PROBLEM STATEMENT
Your output should consist solely of the lines from the one with "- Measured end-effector" through the end of the records, reproduced exactly, both ends included.

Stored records
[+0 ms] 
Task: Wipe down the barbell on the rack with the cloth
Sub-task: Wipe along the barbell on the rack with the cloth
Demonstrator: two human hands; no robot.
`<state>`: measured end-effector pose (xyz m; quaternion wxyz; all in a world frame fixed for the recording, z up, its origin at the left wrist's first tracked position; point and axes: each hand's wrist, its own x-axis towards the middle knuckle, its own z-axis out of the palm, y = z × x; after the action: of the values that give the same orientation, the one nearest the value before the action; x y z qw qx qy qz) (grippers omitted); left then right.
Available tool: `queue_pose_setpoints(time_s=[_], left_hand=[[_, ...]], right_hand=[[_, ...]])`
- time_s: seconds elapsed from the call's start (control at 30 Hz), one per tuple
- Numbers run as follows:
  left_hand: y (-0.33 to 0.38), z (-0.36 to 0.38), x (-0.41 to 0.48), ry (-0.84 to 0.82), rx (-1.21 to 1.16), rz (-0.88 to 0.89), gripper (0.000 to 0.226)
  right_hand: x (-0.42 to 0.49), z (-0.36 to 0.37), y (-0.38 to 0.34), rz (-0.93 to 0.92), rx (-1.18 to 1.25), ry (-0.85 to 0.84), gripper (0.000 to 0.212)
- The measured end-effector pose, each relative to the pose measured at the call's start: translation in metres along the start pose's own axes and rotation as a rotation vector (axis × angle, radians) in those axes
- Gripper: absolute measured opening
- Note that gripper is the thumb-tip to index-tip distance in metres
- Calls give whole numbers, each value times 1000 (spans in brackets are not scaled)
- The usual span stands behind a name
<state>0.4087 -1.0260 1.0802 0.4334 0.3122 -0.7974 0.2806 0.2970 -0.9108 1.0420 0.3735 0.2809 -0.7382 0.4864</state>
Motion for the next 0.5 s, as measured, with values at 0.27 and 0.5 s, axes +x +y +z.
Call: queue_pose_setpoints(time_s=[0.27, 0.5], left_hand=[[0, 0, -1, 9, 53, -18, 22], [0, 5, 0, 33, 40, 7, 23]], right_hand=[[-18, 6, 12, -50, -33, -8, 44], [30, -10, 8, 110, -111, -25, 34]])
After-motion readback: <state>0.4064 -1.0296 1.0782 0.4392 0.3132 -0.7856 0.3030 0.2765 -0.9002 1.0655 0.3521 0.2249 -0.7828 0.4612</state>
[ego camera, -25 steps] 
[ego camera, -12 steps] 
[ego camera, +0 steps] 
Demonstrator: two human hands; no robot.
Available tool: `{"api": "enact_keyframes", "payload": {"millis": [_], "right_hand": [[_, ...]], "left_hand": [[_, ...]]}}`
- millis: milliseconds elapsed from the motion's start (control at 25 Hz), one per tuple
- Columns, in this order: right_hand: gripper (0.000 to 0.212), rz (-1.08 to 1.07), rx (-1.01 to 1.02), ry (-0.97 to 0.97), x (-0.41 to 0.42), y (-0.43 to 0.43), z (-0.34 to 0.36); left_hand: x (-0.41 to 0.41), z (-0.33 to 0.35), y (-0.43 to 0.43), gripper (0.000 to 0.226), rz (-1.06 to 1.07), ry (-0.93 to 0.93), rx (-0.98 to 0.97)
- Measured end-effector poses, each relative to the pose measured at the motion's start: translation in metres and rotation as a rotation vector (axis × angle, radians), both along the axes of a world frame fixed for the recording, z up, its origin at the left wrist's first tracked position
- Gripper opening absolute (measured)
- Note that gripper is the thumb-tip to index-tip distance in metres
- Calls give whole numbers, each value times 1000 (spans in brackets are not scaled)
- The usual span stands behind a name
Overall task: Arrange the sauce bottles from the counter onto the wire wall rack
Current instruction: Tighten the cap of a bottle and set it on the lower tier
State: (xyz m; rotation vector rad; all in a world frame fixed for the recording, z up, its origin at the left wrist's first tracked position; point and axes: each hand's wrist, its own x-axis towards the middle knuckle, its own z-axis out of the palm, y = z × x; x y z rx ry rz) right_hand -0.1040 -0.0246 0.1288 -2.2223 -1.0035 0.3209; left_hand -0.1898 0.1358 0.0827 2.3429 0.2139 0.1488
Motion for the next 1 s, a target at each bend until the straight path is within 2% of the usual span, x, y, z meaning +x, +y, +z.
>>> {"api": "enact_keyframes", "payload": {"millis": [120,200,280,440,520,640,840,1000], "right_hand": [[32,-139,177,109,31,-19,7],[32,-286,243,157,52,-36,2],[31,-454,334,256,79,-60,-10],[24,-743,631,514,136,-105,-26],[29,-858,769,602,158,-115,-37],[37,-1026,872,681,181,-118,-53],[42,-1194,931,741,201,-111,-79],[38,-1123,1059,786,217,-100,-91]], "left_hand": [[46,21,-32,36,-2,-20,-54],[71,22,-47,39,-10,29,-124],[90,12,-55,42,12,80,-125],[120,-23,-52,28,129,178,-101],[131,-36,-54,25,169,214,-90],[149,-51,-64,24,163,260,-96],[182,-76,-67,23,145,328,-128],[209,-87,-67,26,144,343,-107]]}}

EXERCISE ANSWER
- Measured end-effector poses, each relative to the pose measured at the motion's start: translation in metres and rotation as a rotation vector (axis × angle, radians), both along the axes of a world frame fixed for the recording, z up, its origin at the left wrist's first tracked position
- Gripper opening absolute (measured)
- Note that gripper is the thumb-tip to index-tip distance in metres
- Calls give whole numbers, each value times 1000 (spans in brackets are not scaled)
- The usual span stands behind a name
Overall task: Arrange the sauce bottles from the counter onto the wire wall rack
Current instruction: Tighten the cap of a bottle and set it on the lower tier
State: (xyz m; rotation vector rad; all in a world frame fixed for the recording, z up, its origin at the left wrist's first tracked position; point and axes: each hand's wrist, its own x-axis towards the middle knuckle, its own z-axis out of the palm, y = z × x; x y z rx ry rz) right_hand -0.1040 -0.0246 0.1288 -2.2223 -1.0035 0.3209; left_hand -0.1898 0.1358 0.0827 2.3429 0.2139 0.1488
Motion for the next 1 s, a target at each bend until the straight path is within 2% of the usual span, x, y, z meaning +x, +y, +z.
>>> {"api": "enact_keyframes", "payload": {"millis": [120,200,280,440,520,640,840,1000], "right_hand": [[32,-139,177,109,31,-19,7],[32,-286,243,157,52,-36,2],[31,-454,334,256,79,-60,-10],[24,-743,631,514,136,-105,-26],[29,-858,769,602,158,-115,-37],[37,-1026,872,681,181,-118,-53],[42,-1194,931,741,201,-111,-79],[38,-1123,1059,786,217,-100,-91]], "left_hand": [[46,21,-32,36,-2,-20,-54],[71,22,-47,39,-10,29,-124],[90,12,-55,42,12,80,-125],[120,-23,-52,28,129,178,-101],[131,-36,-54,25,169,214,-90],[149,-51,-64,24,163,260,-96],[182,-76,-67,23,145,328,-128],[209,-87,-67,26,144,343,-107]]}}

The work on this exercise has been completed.